YOUR TASK:
What you return must match the records exactly, except that the pictures are gone.

EXERCISE INPUT:

━━━━━━

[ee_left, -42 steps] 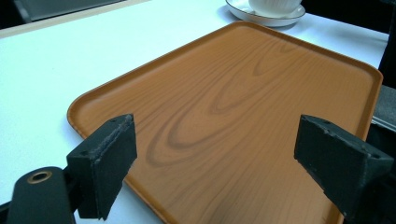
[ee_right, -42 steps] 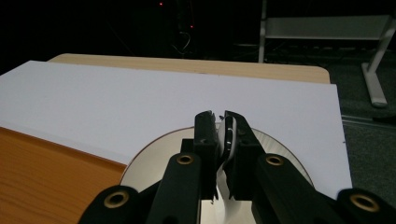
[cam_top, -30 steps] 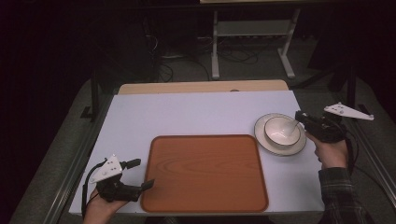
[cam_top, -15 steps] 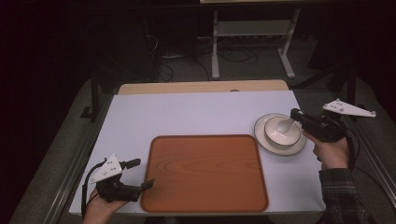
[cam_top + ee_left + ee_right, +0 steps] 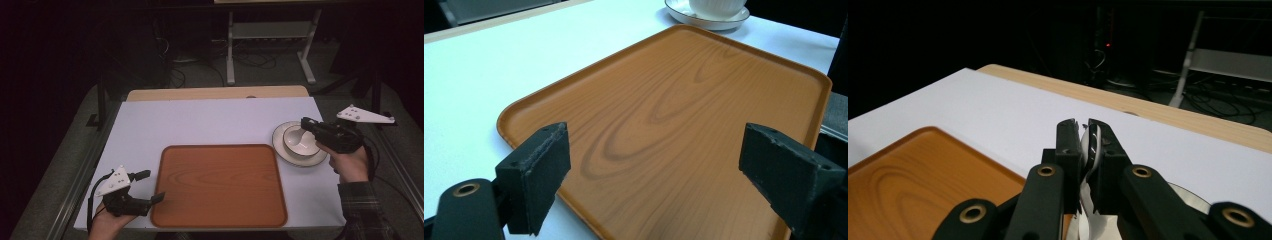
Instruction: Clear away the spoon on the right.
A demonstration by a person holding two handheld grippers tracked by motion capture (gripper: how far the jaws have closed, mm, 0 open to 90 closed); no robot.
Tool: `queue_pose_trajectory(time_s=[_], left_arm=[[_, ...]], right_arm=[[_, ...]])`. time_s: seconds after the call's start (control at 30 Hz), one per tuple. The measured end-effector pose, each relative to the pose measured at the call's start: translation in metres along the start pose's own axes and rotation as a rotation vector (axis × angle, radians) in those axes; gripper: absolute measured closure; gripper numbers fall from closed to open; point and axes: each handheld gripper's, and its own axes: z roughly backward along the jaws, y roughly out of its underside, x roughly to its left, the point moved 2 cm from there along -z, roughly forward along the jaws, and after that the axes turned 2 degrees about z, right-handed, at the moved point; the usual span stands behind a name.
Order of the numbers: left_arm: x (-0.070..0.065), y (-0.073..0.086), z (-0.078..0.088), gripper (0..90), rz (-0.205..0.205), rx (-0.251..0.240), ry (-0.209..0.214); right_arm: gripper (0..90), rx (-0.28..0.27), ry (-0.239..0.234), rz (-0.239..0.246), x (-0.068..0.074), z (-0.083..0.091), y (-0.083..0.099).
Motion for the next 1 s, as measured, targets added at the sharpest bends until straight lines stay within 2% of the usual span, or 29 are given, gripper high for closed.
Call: queue_pose_trajectory(time_s=[0.3, 0.57, 1.0], left_arm=[[0.0, 0.0, 0.0, 12.9, 0.0, -0.001, 0.001], [0.0, 0.0, 0.0, 12.9, -0.001, 0.0, 0.0], [0.0, 0.0, 0.0, 12.9, -0.001, 0.0, 0.002]], right_arm=[[83.3, 0.031, -0.093, 0.052, 0.021, -0.009, -0.003], [83.3, 0.082, -0.172, 0.102, 0.038, -0.018, -0.001], [83.3, 0.22, -0.292, 0.166, 0.066, -0.049, 0.019]])
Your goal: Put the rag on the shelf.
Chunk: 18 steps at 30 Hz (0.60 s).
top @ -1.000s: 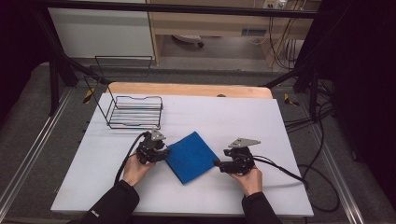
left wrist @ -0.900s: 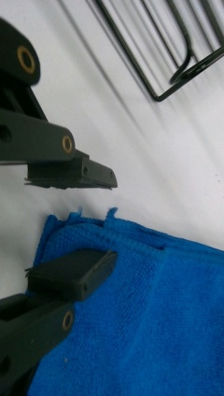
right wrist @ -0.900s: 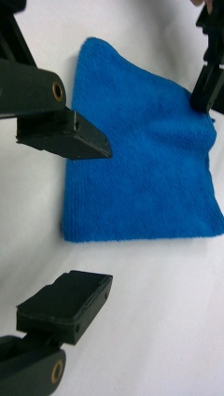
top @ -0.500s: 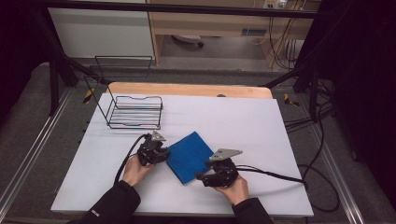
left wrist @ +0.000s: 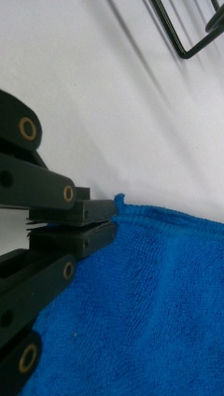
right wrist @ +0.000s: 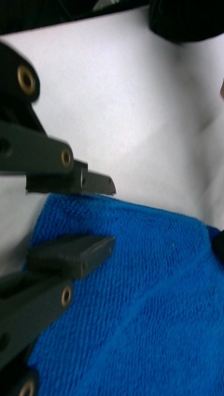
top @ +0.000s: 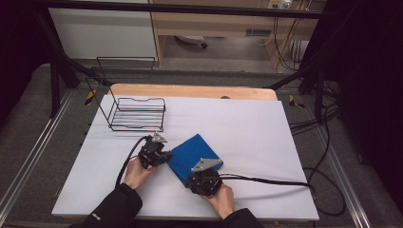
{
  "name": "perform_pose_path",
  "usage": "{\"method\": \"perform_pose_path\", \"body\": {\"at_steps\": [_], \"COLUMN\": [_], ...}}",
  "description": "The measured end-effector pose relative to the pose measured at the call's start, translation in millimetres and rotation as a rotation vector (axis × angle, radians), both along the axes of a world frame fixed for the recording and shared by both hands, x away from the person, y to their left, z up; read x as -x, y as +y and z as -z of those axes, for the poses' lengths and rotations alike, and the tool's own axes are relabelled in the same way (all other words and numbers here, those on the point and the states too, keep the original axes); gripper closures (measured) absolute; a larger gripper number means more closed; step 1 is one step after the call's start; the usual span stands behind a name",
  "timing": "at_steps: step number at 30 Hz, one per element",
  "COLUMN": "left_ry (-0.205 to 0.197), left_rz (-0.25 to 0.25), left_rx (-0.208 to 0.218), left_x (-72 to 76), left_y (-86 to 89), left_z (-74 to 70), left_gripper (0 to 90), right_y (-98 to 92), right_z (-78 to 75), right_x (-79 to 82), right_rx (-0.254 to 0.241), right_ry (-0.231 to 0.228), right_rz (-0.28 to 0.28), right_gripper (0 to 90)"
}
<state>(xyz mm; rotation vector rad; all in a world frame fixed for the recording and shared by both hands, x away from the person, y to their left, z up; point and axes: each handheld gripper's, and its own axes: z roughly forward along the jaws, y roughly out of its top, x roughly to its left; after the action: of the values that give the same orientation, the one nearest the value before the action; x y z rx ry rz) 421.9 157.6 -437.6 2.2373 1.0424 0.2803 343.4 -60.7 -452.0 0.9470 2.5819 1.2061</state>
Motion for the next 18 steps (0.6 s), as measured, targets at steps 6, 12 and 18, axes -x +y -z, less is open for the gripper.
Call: {"method": "perform_pose_path", "body": {"at_steps": [6,12,18], "left_ry": [0.011,0.057,0.076], "left_rz": [-0.016,-0.017,-0.008], "left_rx": [0.013,0.065,0.095], "left_x": [4.6,22.8,64.2], "left_y": [4.6,10.1,0.6], "left_z": [-2.1,-8.1,-8.0], "left_gripper": [86.9,86.8,85.9], "right_y": [-0.8,-13.0,-41.5], "right_z": [0.0,-15.5,-29.0], "right_x": [-0.6,-3.0,0.0], "right_rx": [0.021,0.033,0.050], "right_ry": [-0.021,0.021,0.067], "right_rz": [-0.005,-0.054,-0.109], "right_gripper": [87.8,88.5,88.3]}}
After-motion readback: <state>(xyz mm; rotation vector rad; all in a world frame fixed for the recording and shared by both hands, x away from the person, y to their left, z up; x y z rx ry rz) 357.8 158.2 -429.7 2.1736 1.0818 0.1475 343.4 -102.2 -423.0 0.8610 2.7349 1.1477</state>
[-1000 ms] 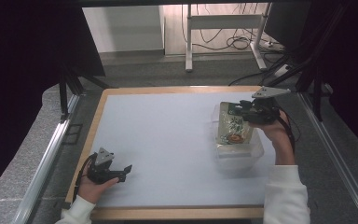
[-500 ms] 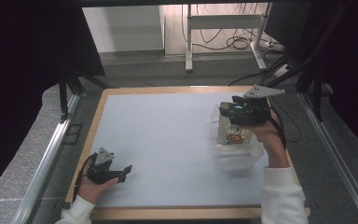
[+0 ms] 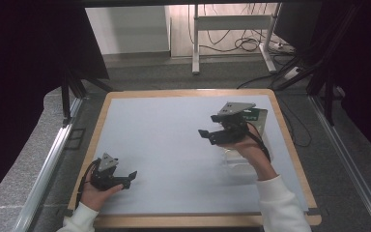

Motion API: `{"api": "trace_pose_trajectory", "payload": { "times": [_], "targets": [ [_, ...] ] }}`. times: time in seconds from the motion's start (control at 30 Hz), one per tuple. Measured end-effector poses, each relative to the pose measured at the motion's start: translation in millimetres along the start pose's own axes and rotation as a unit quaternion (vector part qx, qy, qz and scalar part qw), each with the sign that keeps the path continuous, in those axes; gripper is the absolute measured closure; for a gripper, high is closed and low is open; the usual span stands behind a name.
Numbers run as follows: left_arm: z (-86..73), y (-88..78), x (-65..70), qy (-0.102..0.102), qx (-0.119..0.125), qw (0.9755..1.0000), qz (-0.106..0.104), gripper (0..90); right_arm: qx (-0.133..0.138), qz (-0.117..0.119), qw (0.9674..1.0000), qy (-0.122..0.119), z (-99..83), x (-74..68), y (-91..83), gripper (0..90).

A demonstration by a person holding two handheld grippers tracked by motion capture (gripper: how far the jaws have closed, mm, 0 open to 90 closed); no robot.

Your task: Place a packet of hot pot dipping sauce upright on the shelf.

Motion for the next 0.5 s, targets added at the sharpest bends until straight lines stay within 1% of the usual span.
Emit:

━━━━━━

SOLUTION:
[ee_left, -42 steps] 
[ee_right, -42 steps] 
[cam_top, -30 steps] 
[cam_top, -15 steps] 
[cam_top + ee_left + ee_right, +0 steps] 
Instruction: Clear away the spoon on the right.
A demonstration by a person holding two handheld grippers tracked by motion capture (gripper: how far the jaws have closed, mm, 0 open to 90 closed); no robot.
Tool: `queue_pose_trajectory(time_s=[_], left_arm=[[_, ...]], right_arm=[[_, ...]])`. time_s: seconds after the call's start (control at 30 Hz), one per tuple. The measured end-effector pose, each relative to the pose measured at the call's start: translation in metres along the start pose's own axes and rotation as a rotation vector (axis × angle, radians) in those axes; gripper: absolute measured closure; gripper numbers fall from closed to open; point and axes: each handheld gripper's, and its own axes: z roughly backward along the jaws, y roughly out of its underside, x roughly to its left, the point moved 2 cm from there along -z, roughly forward along the jaws, and after that the axes turned 2 degrees about z, right-handed, at the moved point; the usual span stands behind a name.
Order of the numbers: left_arm: x (-0.070..0.065), y (-0.073..0.086), z (-0.078..0.088), gripper (0..90), rz (-0.205..0.205), rx (-0.251..0.240), ry (-0.209..0.214); right_arm: gripper (0..90), rx (-0.28..0.27), ry (-0.239..0.234), rz (-0.239..0.246), x (-0.068..0.074), z (-0.083..0.091), y (-0.083..0.099).
Motion for the next 1 s, as measured, targets added at the sharpest bends until straight lines stay within 2% of the usual span, or 29 are given, gripper high for closed.
Call: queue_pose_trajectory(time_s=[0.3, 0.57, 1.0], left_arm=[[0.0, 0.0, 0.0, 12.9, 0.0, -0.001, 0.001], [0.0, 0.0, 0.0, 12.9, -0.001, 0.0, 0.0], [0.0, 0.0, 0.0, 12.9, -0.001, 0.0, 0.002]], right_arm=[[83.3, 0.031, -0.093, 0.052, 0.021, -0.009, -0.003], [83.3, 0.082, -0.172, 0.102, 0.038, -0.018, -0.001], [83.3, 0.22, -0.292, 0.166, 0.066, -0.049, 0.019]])
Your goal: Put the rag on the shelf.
Chunk: 18 steps at 30 Hz (0.60 s).
top @ -1.000s: 
left wrist @ -0.900s: 
right wrist @ -0.900s: 
top @ -0.500s: 
left wrist @ +0.000s: 
right wrist @ +0.000s: 
top @ +0.000s: 
{
  "name": "perform_pose_path",
  "usage": "{\"method\": \"perform_pose_path\", \"body\": {\"at_steps\": [_], \"COLUMN\": [_], ...}}",
  "description": "The measured end-effector pose relative to the pose measured at the call's start, translation in millimetres and rotation as a rotation vector (axis × angle, radians), both along the axes of a world frame fixed for the recording and shared by both hands, x away from the person, y to their left, z up; read x as -x, y as +y and z as -z of those axes, for the poses' lengths and rotations alike, and the tool's own axes are relabelled in the same way (all other words and numbers here, those on the point and the states too, keep the original axes); gripper closures (measured) absolute; a larger gripper number means more closed; step 1 is one step after the call's start; the usual span stands behind a name",
  "timing": "at_steps: step number at 30 Hz, one per element",
  "COLUMN": "left_ry (-0.205 to 0.197), left_rz (-0.25 to 0.25), left_rx (-0.208 to 0.218), left_x (-72 to 76), left_y (-86 to 89), left_z (-74 to 70), left_gripper (0 to 90), right_y (-98 to 92), right_z (-78 to 75), right_x (-79 to 82), right_rx (-0.254 to 0.241), right_ry (-0.231 to 0.228), right_rz (-0.28 to 0.28), right_gripper (0 to 90)"
}
<state>(xyz mm; rotation vector rad; all in a world frame fixed for the recording and shared by both hands, x away from the person, y to their left, z up; point and axes: each handheld gripper's, and its own axes: z roughly forward along the jaws, y roughly out of its top, x roughly to its left; after the action: of the values that give the same orientation, the one nearest the value before the action; x y z rx ry rz) 421.9 157.6 -437.6 2.2373 1.0424 0.2803 343.4 -60.7 -452.0 0.9470 2.5819 1.2061</state>
Motion for the next 18 steps (0.6 s), as measured, targets at steps 6, 12 and 18, axes -x +y -z, less is open for the gripper.
Call: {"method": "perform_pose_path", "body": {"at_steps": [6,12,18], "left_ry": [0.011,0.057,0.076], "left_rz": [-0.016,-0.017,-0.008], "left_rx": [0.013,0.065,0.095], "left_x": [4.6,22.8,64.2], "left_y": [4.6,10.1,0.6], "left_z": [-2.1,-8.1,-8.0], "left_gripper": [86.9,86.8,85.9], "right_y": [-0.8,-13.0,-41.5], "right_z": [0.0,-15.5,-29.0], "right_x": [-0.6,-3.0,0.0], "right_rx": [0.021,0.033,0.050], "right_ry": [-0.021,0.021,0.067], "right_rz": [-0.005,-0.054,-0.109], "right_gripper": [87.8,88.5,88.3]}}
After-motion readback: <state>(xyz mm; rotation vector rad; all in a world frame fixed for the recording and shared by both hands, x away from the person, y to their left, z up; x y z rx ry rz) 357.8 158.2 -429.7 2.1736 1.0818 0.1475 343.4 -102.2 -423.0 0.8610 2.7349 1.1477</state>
[-1000 ms] 
[-500 ms] 
[+0 ms] 

Motion API: `{"api": "trace_pose_trajectory", "payload": { "times": [_], "targets": [ [_, ...] ] }}`. times: time in seconds from the motion's start (control at 30 Hz), one per tuple. Measured end-effector poses, each relative to the pose measured at the motion's start: translation in millimetres along the start pose's own axes and rotation as a unit quaternion (vector part qx, qy, qz and scalar part qw), each with the sign that keeps the path continuous, in those axes; gripper is the absolute measured closure; for a gripper, high is closed and low is open; the usual span stands behind a name.
Numbers run as follows: left_arm: z (-86..73), y (-88..78), x (-65..70), qy (-0.102..0.102), qx (-0.119..0.125), qw (0.9755..1.0000), qz (-0.106..0.104), gripper (0..90); right_arm: qx (-0.133..0.138), qz (-0.117..0.119), qw (0.9674..1.0000), qy (-0.122..0.119), z (-99..83), x (-74..68), y (-91..83), gripper (0..90).

A demonstration by a person holding two handheld grippers tracked by motion capture (gripper: how far the jaws have closed, mm, 0 open to 90 closed); no robot.

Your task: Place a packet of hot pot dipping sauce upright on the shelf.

Motion for the next 0.5 s, targets added at the sharpest bends until straight lines stay within 1% of the usual span.
Emit:

With that, the exercise is complete.